Neal Adams, Legendary Batman Artist, Dies at 80
You may not know his name, but if you have ever enjoyed a Marvel or DC comic — or you’ve watched one of the many movies or TV shows based on them —odds are you have in some way enjoyed or benefitted from the work of artist Neal Adams. His distinctive style — dramatic, moody, and bold — helped revolutionize the look of comics in the late 1960s and early 1970s, and he had revered runs on titles like Batman and X-Men that are still revered to this day.
Sadly, Adams passed away on Thursday in New York City. He was 80 years old. According to The Hollywood Reporter, the cause of death was complications of sepsis.
Adams’ accomplishments include having a big hand in reshaping the way Batman was looked at in the wake of the campy 1960s television show. Adams and writer Denny O’Neil used their stories to return Batman to his roots as a detective in a world full of psychotic criminals and ominous shadows. Together, O’Neil and Adams also created Ra’s Al Ghul, the immortal terrorist who became one of Batman’s signature enemies, as well as his daughter Talia. Later, the characters served as the key antagonists in the first and third Christopher Nolan Batman films, where they were played by Liam Neeson and Marion Cotillard.
Near the end of the first run of X-Men comics in the late 1960s, Adams penciled another acclaimed and influential batch of stories. These issues, written by Roy Thomas, feature more of Adams’ dynamic page layouts and bold figures, along with some incredible covers like this one.
Back at DC, again with O’Neal, Adams helped turn Green Lantern from an also-ran title into one of the most important series of its era.

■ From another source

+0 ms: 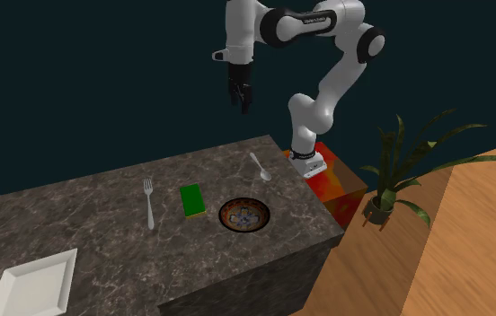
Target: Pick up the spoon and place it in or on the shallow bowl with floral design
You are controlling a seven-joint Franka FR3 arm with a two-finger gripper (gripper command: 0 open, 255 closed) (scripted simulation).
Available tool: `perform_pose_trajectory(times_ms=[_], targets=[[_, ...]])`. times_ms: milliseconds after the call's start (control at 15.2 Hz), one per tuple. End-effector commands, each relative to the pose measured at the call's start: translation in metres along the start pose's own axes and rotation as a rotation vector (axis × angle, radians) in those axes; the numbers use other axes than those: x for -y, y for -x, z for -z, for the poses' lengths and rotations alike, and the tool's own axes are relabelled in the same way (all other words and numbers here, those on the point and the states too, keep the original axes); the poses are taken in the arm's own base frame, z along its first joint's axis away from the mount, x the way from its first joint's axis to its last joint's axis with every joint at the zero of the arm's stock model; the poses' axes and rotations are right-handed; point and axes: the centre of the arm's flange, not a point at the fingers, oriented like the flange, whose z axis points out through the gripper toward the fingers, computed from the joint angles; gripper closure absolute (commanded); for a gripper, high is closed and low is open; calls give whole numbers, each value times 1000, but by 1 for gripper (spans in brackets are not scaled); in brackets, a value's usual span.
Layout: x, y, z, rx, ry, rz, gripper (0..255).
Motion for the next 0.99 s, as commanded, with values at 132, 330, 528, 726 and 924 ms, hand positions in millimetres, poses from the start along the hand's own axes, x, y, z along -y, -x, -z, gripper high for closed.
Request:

Abandoning the cartoonish and supernatural bent of most previous Green Lantern stories, they refocused the book on contemporary social issues like race, class, and drugs that were widely ignored by comics of that era. Their run also introduced John Stewart, only the second African-American hero ever featured in DC Comics. He remains a major DC character to this day.
A staunch defender of creators’ rights, Adams also played an important role in helping Golden and Silver Age comic book writers and artists finally receive full credit for their work. Prior to his lobbying, the creators of Superman, Jerry Siegel and Joe Shuster, were not even credited with inventing the character in the pages of DC Comics. (Today, any book that features Superman includes a mention of their names.)
In other words, Adams had an enormous impact on the comics industry, both on the page and behind the scenes. The books he illustrated and characters he created or modernized will be read and loved for generations to come.